📖 About the Project Inspiration
Most trading platforms overwhelm users with raw numbers and charts, leaving them to interpret market movements on their own. As students exploring real-time systems and AI, we noticed a gap between data availability and decision-making support.
We were inspired by how modern fintech platforms combine live market data, news sentiment, and AI explanations, yet often operate as black boxes. Our goal was to build a system that not only generates trading signals but also clearly explains why each signal exists, using transparent AI-driven reasoning.
What it does
This project is a real-time market intelligence and signal engine that:
Streams live stock prices from market APIs
Enriches price data with recent financial news sentiment using FinBERT
Generates BUY / SELL / NEUTRAL signals based on price movement and sentiment
Uses Google Vertex AI (Gemini) to produce human-readable explanations
Delivers signals instantly to a live dashboard via WebSockets
The result is an end-to-end pipeline that turns raw market events into actionable, explainable insights in real time.
How we built it
We designed the system as an event-driven microservices pipeline using Apache Kafka.
Market Data Producer
Fetches live stock prices from Alpha Vantage
Publishes events to Kafka (market.stocks)
News & Sentiment Enricher
Consumes stock events
Fetches related news articles
Applies FinBERT for financial sentiment analysis
Publishes enriched events to Kafka (market.enriched)
Signal Engine
Combines price change + sentiment scores
Generates BUY / SELL / NEUTRAL signals
Calls Vertex AI Gemini to generate explanations
Publishes signals to Kafka (market.signals)
Dashboard API & Frontend
Flask + Socket.IO consumes signals
Broadcasts them to a real-time dashboard
Displays live updates without page refresh
Each component runs independently, making the system scalable and fault-tolerant.
Challenges we ran into
Kafka configuration and authentication Setting up secure Kafka connections required careful handling of SSL, SASL, and topic configuration.
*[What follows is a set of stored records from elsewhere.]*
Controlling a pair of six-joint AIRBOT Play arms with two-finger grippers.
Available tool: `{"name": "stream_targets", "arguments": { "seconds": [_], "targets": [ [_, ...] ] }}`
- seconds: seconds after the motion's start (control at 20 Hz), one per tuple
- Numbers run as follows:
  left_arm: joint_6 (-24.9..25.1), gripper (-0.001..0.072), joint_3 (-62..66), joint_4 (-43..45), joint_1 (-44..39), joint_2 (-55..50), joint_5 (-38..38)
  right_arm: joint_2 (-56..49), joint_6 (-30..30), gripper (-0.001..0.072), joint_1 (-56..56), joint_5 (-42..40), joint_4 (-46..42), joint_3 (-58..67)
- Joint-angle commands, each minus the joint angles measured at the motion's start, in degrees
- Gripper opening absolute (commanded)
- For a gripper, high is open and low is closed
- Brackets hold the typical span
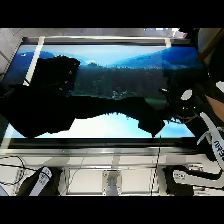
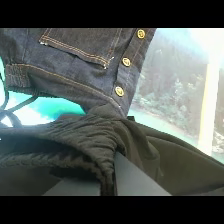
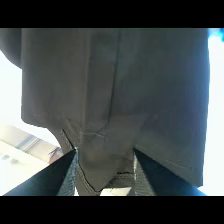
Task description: Fold the clothes and pants, and hang the long-sleeved shirts on hangers.
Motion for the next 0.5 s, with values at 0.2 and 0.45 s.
{"name": "stream_targets", "arguments": {
  "seconds": [0.2,0.45],
  "targets": [
    [0.0,0.0019,0.0,4.15,0.07,-0.28,-2.67,-2.45,0.0,0.0385,6.43,-7.78,-0.48,0.55],
    [0.0,0.0019,0.0,4.5,0.07,-0.28,-2.75,-5.14,0.63,0.0336,6.93,-10.4,-1.33,0.57]
  ]
}}
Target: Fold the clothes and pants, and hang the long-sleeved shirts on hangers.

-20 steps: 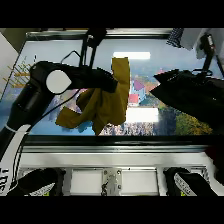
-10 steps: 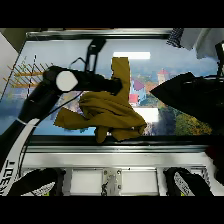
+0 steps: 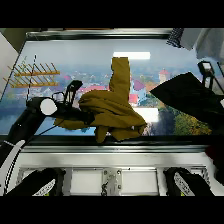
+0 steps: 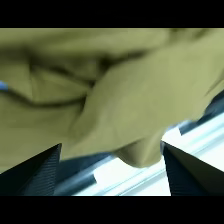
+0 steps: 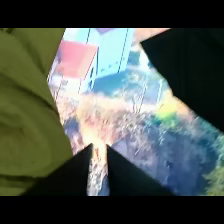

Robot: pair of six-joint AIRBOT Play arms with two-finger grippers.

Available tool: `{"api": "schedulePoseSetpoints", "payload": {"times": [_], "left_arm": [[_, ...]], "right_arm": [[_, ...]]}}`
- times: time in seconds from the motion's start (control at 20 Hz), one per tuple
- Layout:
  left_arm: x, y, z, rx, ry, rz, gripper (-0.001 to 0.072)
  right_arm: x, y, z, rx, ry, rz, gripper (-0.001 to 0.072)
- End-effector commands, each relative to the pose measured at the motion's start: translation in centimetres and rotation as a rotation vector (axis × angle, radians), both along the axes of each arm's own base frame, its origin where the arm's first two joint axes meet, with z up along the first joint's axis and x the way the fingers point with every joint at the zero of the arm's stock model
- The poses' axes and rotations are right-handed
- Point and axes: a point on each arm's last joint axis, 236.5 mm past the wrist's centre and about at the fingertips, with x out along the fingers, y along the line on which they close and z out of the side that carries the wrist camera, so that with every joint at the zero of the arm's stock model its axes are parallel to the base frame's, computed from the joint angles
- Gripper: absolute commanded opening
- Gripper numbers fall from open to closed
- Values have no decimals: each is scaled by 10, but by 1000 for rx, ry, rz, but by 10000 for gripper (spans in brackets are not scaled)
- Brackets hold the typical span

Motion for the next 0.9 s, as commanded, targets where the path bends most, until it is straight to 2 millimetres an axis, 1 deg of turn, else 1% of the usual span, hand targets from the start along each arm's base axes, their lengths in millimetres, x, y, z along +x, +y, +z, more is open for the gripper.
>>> {"api": "schedulePoseSetpoints", "payload": {"times": [0.0,0.1,0.2,0.25,0.3,0.4,0.45,0.5,0.55,0.6,0.65,0.7,0.75,0.8,0.85], "left_arm": [[-21,1,-34,32,10,-61,683],[-16,-4,-37,26,-26,-65,682],[-9,-5,-37,42,-73,-86,683],[-7,-3,-40,68,-84,-101,682],[-6,1,-48,94,-73,-107,682],[-7,2,-65,110,-18,-85,679],[-6,2,-72,113,4,-65,588],[-3,3,-77,117,21,-51,390],[4,5,-77,116,30,-27,229],[14,8,-73,112,29,-5,61],[26,10,-63,104,15,12,10],[40,12,-47,92,-16,28,10],[55,15,-26,76,-58,46,10],[75,16,5,51,-127,68,10],[95,17,39,23,-215,89,10]], "right_arm": [[-21,22,-40,38,141,62,290],[-26,34,-55,41,185,98,290],[-28,45,-62,40,208,132,290],[-29,50,-65,38,215,151,290],[-31,54,-68,36,225,168,305],[-32,61,-75,37,248,187,307],[-32,62,-77,36,254,191,308],[-32,62,-78,37,259,191,307],[-32,62,-78,37,258,190,307],[-32,62,-78,36,257,190,307],[-32,61,-78,36,258,190,307],[-32,62,-78,36,257,190,307],[-32,62,-78,36,257,190,306],[-32,61,-78,36,256,190,306],[-32,61,-77,35,252,189,306]]}}
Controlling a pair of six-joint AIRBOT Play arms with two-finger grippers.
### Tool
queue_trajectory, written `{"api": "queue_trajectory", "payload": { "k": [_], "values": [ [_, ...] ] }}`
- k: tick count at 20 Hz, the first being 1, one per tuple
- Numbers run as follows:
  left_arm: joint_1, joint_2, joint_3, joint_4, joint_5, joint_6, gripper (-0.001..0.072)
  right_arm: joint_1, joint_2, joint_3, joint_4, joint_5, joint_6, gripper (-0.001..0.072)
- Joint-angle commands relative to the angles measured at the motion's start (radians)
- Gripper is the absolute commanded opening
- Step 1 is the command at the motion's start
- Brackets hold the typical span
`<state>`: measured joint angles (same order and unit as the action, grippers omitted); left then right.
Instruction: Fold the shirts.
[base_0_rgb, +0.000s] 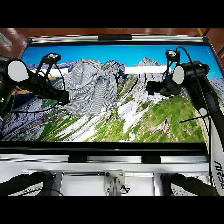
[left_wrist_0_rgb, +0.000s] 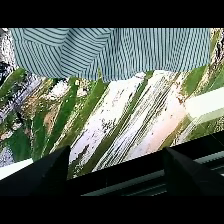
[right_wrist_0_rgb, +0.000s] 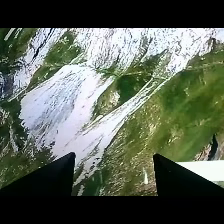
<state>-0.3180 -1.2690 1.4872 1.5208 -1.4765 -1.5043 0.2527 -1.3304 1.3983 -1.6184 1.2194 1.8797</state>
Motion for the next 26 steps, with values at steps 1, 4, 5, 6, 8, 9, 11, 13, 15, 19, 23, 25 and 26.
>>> {"api": "queue_trajectory", "payload": {
  "k": [1,4,5,6,8,9,11,13,15,19,23,25,26],
  "values": [
    [0.0,0.001,0.0,0.0,0.0,0.0,0.0714,0.0,0.0,0.0,0.0,0.0,0.0,0.0614],
    [0.0,0.001,0.0,0.0,0.0,0.0,0.0714,0.0,0.0,0.0,0.0,0.0,0.0,0.0614],
    [0.0,0.001,0.0,0.0,0.0,0.0,0.0714,0.0,0.0,0.0,0.001,0.0,0.001,0.0614],
    [0.0,0.001,0.0,0.0,0.0,0.0,0.0714,0.0,0.0,0.0,0.008,-0.001,0.005,0.0614],
    [0.0,0.001,0.0,0.0,0.0,0.0,0.0714,0.001,-0.001,0.0,0.051,-0.06,0.031,0.0614],
    [0.0,0.001,0.0,0.0,0.0,0.0,0.0714,0.001,-0.001,0.0,0.077,-0.108,0.031,0.0614],
    [0.0,0.001,0.0,0.0,0.0,0.0,0.0714,0.001,-0.001,0.0,0.114,-0.175,0.031,0.0614],
    [0.0,0.001,-0.001,0.001,0.002,0.002,0.0715,0.001,-0.001,0.0,0.121,-0.195,0.031,0.0614],
    [0.001,0.0,-0.001,0.001,0.037,0.002,0.0714,0.001,-0.001,0.0,0.121,-0.163,0.027,0.0614],
    [0.0,-0.008,-0.002,-0.023,0.425,-0.065,0.0714,0.001,-0.001,0.0,0.117,0.037,-0.043,0.0614],
    [0.0,-0.021,-0.002,-0.089,0.744,-0.065,0.0714,0.001,-0.001,0.0,0.117,0.099,-0.086,0.0614],
    [0.0,-0.021,-0.001,-0.179,0.791,-0.072,0.0714,0.001,-0.001,0.0,0.119,0.097,-0.086,0.0614],
    [0.0,-0.021,-0.001,-0.206,0.795,-0.072,0.0714,0.001,-0.001,0.0,0.118,0.098,-0.086,0.0614]
  ]
}}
Large NLP model loading (FinBERT) FinBERT is heavy and slow to load initially. We solved this using lazy loading and caching to avoid blocking real-time processing.
API rate limits Free market data APIs enforce strict rate limits. We implemented controlled delays and batching to avoid request failures.
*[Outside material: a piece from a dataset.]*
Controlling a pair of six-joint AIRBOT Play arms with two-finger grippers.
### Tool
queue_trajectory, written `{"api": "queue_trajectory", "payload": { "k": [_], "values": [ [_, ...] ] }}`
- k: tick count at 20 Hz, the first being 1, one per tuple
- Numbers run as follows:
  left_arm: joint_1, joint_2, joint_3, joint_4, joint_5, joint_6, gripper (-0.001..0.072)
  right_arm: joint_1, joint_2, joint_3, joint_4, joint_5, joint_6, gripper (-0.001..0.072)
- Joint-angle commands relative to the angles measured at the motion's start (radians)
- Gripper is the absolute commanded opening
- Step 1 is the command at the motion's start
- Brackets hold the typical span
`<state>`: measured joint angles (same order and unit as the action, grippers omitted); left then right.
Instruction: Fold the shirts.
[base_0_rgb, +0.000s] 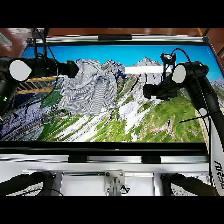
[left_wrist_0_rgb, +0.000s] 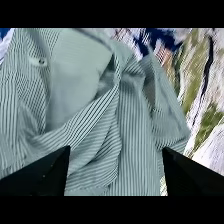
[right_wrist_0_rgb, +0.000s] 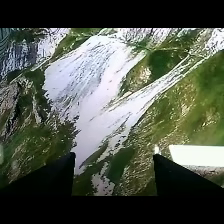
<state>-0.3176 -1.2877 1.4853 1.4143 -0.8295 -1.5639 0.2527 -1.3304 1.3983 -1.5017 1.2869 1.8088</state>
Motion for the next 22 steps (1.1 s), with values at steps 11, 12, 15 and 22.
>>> {"api": "queue_trajectory", "payload": {
  "k": [11,12,15,22],
  "values": [
    [0.098,-0.287,0.003,-0.12,-0.225,-0.073,0.0719,0.001,-0.001,0.0,0.002,-0.001,-0.006,0.0614],
    [0.104,-0.34,0.004,-0.137,-0.202,-0.074,0.0719,0.001,-0.001,0.0,0.002,-0.006,-0.006,0.0614],
    [0.118,-0.462,0.026,-0.138,-0.193,-0.074,0.0718,0.001,-0.001,0.0,0.002,-0.007,-0.007,0.0614],
    [0.12,-0.573,0.035,-0.355,-0.09,-0.081,0.0161,0.001,-0.001,0.0,0.003,-0.037,0.004,0.0614]
  ]
}}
Real-time data delivery Ensuring signals reached the frontend instantly and reliably required proper WebSocket handling and fallback REST endpoints.
Vertex AI integration Configuring service accounts, credentials, and error handling was complex, so we added graceful fallbacks when AI services are unavailable.
Accomplishments that we're proud of
Built a fully working real-time pipeline from ingestion to UI
Successfully integrated financial NLP (FinBERT) and cloud LLMs (Vertex AI)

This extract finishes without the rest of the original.